## Work to complete:
Examine each line of the data. Copy the line if it includes the word "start".

## Dataset excerpt:

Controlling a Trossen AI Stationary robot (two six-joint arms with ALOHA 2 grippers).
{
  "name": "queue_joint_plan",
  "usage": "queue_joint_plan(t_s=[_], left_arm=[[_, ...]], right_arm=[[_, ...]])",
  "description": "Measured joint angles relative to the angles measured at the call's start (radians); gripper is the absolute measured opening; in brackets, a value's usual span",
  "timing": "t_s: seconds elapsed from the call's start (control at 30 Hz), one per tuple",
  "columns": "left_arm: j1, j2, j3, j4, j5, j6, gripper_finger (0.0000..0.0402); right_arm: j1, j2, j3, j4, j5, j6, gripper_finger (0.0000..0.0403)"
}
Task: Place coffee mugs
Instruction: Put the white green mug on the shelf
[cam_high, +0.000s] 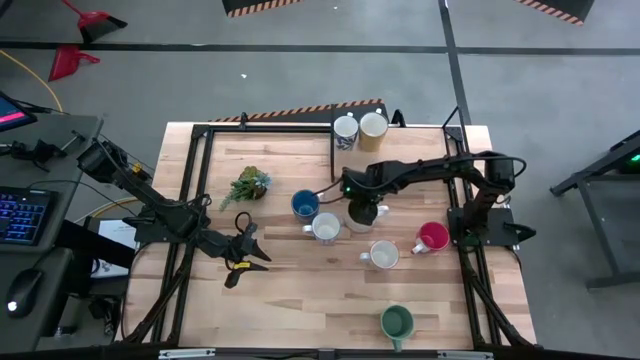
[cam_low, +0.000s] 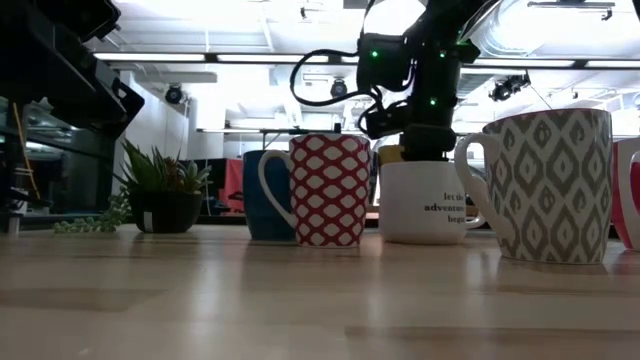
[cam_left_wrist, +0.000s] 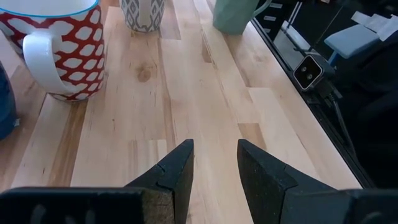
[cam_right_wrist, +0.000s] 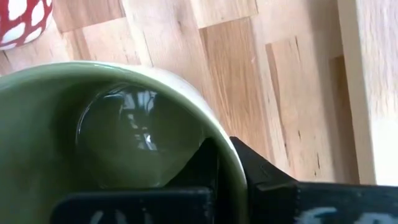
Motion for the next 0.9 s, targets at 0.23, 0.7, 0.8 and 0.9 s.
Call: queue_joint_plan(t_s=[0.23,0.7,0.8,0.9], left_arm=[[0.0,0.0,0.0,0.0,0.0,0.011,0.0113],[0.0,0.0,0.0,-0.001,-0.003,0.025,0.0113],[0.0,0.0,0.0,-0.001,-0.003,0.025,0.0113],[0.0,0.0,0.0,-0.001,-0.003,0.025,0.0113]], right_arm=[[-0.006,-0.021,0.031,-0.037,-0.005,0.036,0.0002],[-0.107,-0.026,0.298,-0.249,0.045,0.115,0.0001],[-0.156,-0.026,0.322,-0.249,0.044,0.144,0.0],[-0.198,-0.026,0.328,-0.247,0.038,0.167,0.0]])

## Response area:
  "description": "Measured joint angles relative to the angles measured at the call's start (radians); gripper is the absolute measured opening; in brackets, a value's usual span",
  "timing": "t_s: seconds elapsed from the call's start (control at 30 Hz), one per tuple",

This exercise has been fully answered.